◆ **Directions**: Entries follow. Give back exactly the lines starting at the one containing "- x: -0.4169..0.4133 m" and ending at the one containing "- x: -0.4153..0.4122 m", and no other lines.

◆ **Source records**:
___
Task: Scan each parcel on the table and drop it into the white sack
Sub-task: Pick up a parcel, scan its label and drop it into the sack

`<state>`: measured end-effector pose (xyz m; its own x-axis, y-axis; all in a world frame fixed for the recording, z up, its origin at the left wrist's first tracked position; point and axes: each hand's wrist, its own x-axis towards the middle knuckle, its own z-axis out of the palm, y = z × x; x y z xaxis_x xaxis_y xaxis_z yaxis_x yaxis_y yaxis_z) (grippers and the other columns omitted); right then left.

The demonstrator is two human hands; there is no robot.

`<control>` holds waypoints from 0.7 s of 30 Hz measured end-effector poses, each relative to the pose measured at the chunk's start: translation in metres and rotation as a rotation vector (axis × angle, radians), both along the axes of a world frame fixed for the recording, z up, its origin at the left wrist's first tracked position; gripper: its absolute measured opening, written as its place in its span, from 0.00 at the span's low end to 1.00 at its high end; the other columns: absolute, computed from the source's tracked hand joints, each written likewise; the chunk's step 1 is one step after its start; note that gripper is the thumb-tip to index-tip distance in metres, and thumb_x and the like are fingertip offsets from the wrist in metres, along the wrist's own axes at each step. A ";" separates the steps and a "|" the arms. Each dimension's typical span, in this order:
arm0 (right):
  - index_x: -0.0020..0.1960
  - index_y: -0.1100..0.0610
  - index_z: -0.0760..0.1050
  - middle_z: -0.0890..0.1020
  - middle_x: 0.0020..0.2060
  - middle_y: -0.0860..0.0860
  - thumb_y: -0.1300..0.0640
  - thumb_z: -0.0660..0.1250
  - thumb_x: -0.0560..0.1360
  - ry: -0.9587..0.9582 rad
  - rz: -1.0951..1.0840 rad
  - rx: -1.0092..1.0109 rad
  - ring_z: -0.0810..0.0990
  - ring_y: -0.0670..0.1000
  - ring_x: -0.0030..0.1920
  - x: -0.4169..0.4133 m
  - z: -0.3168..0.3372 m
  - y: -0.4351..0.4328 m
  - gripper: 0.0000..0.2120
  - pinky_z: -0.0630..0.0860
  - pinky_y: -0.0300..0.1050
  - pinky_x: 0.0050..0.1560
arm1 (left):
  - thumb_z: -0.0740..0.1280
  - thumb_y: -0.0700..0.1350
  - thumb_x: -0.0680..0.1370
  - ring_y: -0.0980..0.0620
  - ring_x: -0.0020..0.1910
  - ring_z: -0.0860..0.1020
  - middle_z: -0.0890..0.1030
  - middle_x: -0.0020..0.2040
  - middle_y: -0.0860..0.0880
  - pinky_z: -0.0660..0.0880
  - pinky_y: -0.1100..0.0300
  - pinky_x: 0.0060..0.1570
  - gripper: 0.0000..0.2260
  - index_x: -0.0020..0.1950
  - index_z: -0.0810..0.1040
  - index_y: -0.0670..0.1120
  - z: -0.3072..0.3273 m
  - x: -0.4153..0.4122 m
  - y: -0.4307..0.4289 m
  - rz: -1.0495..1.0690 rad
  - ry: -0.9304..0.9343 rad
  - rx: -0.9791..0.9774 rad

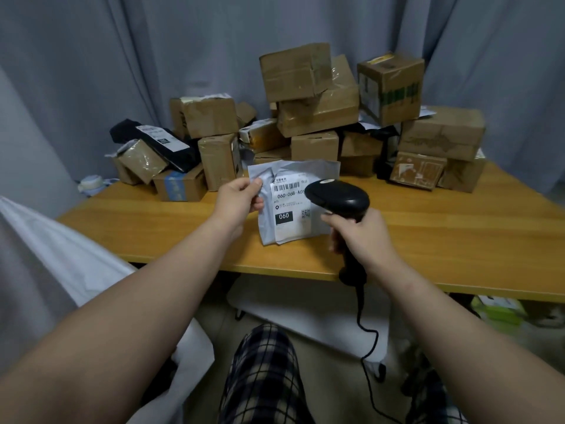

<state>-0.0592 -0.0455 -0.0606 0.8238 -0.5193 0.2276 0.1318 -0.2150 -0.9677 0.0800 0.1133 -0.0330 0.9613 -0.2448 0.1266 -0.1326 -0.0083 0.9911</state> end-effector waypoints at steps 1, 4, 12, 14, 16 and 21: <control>0.32 0.63 0.70 0.71 0.28 0.60 0.61 0.71 0.72 0.014 -0.009 -0.020 0.75 0.52 0.21 0.000 -0.005 0.004 0.14 0.73 0.50 0.31 | 0.64 0.42 0.81 0.56 0.30 0.72 0.75 0.34 0.48 0.75 0.65 0.37 0.08 0.42 0.78 0.45 -0.001 0.000 0.000 -0.002 0.010 -0.003; 0.34 0.73 0.70 0.73 0.26 0.60 0.60 0.72 0.72 0.022 -0.048 -0.048 0.77 0.51 0.22 -0.002 -0.015 0.011 0.18 0.76 0.51 0.32 | 0.64 0.42 0.81 0.57 0.30 0.72 0.75 0.34 0.48 0.75 0.67 0.35 0.08 0.42 0.77 0.44 0.000 -0.001 0.001 0.004 0.017 -0.011; 0.39 0.74 0.72 0.73 0.28 0.68 0.56 0.73 0.70 -0.023 -0.049 -0.160 0.78 0.51 0.24 -0.008 -0.018 0.017 0.20 0.80 0.53 0.31 | 0.64 0.43 0.81 0.57 0.32 0.74 0.77 0.37 0.48 0.76 0.67 0.36 0.07 0.44 0.78 0.45 0.000 -0.005 0.004 0.021 0.039 -0.019; 0.39 0.74 0.72 0.74 0.30 0.70 0.51 0.72 0.67 -0.019 -0.060 -0.155 0.79 0.56 0.25 -0.007 -0.017 0.017 0.24 0.80 0.59 0.33 | 0.64 0.43 0.81 0.57 0.31 0.73 0.77 0.36 0.48 0.76 0.67 0.35 0.08 0.44 0.78 0.45 -0.001 -0.005 0.005 0.021 0.043 -0.026; 0.38 0.73 0.72 0.75 0.30 0.69 0.47 0.70 0.63 -0.004 -0.077 -0.159 0.79 0.63 0.29 -0.007 -0.017 0.017 0.26 0.79 0.62 0.35 | 0.63 0.44 0.81 0.57 0.32 0.73 0.77 0.36 0.48 0.76 0.67 0.35 0.08 0.44 0.78 0.45 -0.002 -0.006 0.005 0.024 0.041 -0.018; 0.36 0.70 0.74 0.77 0.29 0.67 0.49 0.70 0.64 0.037 -0.087 -0.172 0.81 0.57 0.27 -0.008 -0.018 0.019 0.22 0.79 0.62 0.36 | 0.63 0.45 0.81 0.57 0.32 0.74 0.77 0.36 0.48 0.76 0.66 0.35 0.07 0.45 0.78 0.46 -0.003 -0.006 0.006 0.031 0.044 -0.005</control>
<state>-0.0674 -0.0267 -0.0784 0.7870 -0.5449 0.2893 0.0706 -0.3862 -0.9197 0.0738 0.1191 -0.0363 0.9731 -0.2137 0.0856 -0.0890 -0.0065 0.9960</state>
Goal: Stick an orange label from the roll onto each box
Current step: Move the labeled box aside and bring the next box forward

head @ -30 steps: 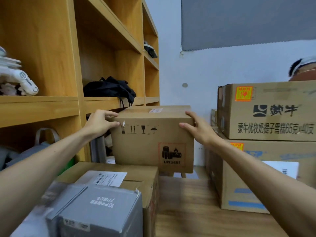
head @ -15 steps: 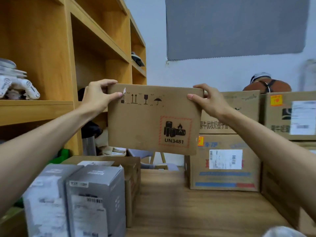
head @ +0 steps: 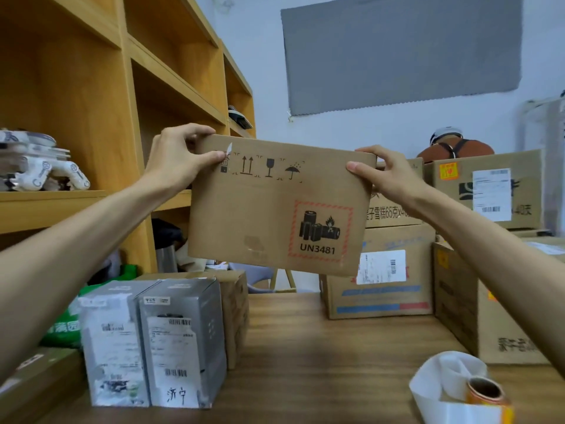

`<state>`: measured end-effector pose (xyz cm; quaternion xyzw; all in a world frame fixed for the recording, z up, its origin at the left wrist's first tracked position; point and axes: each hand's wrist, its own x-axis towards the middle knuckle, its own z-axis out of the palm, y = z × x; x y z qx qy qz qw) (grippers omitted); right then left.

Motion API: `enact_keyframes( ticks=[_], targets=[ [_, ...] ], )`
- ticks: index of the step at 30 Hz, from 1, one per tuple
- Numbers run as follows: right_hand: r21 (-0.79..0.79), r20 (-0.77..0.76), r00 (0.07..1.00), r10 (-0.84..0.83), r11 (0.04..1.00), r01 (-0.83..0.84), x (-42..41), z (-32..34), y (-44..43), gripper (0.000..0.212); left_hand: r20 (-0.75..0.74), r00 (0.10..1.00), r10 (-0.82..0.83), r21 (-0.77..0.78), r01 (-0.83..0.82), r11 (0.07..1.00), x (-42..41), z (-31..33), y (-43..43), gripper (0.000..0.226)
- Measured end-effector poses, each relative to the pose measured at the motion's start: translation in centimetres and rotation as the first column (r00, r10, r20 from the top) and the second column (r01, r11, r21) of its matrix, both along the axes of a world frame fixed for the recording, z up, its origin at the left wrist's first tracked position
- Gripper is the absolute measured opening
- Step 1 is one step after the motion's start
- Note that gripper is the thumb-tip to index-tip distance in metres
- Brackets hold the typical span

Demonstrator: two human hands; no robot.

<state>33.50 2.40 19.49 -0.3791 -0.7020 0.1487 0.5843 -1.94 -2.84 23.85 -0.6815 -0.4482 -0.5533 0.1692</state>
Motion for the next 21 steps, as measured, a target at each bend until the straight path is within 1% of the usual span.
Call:
enact_keyframes(
  ticks=[3,6,10,13,16,21],
  targets=[
    [0.003,0.022,1.000,-0.020,1.000,0.020,2.0,-1.3,-1.7,0.045,0.004,0.999,-0.042,-0.021,0.042,0.999,1.4,-1.6,-0.7,0.050],
    [0.000,0.025,0.999,-0.043,0.999,0.043,4.0,-3.3,-3.0,0.044,0.005,0.999,-0.045,-0.051,0.046,0.998,3.2,-4.2,-0.3,0.049],
    [-0.011,0.038,0.996,-0.082,0.997,0.083,5.8,-7.3,-3.1,0.042,0.071,0.995,-0.076,-0.100,0.083,0.992,5.5,-8.6,1.5,0.047],
    [-0.040,0.055,0.994,-0.097,0.994,0.099,6.7,-10.8,-2.0,0.042,0.069,0.996,-0.054,-0.124,0.063,0.990,6.2,-12.2,2.8,0.046],
    [-0.038,0.085,0.991,-0.104,0.993,0.108,6.9,-14.1,-1.5,0.041,0.058,0.998,-0.024,-0.164,0.033,0.986,6.3,-16.2,3.8,0.046],
    [-0.141,0.091,0.992,-0.081,0.986,0.094,6.9,-18.7,-1.3,0.041,0.141,0.988,-0.060,-0.275,0.097,0.957,6.6,-22.5,4.0,0.046]
  ],
)
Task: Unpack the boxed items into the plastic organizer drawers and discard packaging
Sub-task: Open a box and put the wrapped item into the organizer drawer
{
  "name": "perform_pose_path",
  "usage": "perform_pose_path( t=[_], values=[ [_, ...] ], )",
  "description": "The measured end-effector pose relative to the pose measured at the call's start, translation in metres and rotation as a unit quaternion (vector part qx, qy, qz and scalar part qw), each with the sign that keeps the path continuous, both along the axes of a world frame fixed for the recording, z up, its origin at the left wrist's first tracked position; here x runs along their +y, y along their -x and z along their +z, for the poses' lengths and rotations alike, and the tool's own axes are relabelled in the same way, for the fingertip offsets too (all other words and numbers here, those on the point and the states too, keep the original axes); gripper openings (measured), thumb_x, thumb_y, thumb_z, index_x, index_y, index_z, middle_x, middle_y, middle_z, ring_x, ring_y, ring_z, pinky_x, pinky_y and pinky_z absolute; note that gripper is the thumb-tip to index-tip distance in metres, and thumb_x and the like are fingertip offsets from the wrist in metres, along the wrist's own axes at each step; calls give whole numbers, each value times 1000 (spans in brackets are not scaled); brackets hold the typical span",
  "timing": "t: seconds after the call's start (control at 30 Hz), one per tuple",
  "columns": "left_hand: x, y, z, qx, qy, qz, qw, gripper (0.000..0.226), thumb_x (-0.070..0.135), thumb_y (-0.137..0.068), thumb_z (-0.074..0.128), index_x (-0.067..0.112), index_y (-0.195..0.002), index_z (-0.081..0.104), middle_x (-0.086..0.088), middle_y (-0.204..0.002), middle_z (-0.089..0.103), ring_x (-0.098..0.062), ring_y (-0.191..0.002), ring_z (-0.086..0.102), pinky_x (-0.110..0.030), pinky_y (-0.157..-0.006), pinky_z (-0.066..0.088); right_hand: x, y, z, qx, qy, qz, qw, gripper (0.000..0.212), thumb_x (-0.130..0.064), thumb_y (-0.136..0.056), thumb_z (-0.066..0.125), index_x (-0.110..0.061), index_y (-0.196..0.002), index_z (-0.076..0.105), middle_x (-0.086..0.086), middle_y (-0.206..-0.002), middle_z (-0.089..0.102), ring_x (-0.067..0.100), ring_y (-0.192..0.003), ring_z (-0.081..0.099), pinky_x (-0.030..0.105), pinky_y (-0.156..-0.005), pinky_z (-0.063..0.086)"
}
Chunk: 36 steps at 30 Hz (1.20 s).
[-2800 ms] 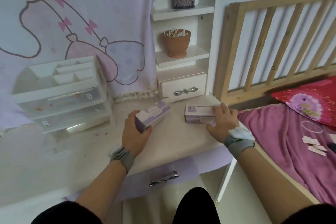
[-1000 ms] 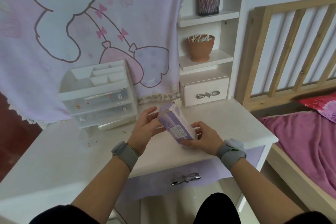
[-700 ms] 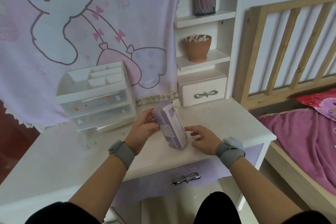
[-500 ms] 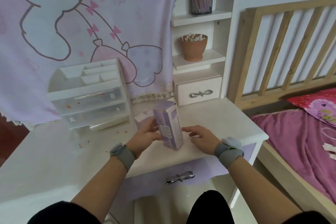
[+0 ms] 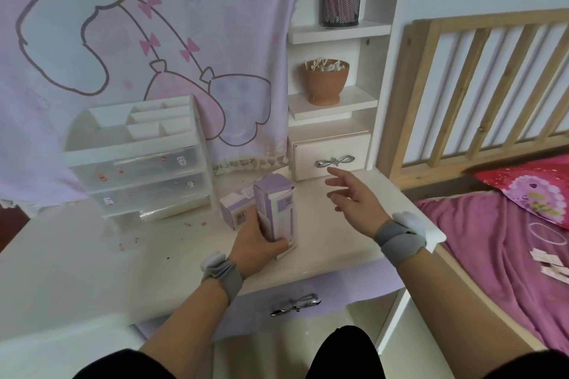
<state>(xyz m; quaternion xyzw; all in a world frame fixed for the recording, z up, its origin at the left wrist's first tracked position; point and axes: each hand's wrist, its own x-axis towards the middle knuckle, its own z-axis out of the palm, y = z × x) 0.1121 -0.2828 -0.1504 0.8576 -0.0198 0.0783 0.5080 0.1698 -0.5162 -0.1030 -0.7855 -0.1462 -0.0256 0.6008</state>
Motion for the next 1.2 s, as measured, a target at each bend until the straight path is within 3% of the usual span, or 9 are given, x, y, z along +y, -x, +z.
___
◆ **Task result**:
  - x: -0.4169..0.4133 m
  - z: -0.3168..0.3372 m
  - y: -0.4351..0.4328 m
  - gripper: 0.0000..0.2120
  - pinky_z: -0.0630..0.0860
  - pinky_y: -0.0300..0.1050
  - pinky_x: 0.0050..0.1560
arm1 (left):
  - thumb_z: -0.0740..0.1280
  - thumb_y: -0.0700..0.1350
  - thumb_x: -0.0680..0.1370
  - ring_y: -0.0980..0.0620
  - ring_x: -0.0020..0.1910
  - ring_z: -0.0860..0.1020
  - middle_z: -0.0890..0.1030
  - middle_x: -0.0020..0.2040
  - middle_y: -0.0860..0.0880
  - pinky_z: -0.0660..0.0880
  - pinky_y: -0.1100..0.0300
  - pinky_x: 0.0060..0.1570
  - gripper: 0.0000..0.2260
  - index_x: -0.0020..0.1950
  - index_z: -0.0810..0.1040
  - index_y: -0.0670..0.1120
  - z: -0.3072..0.3273 m
  - x: -0.4153..0.4122 m

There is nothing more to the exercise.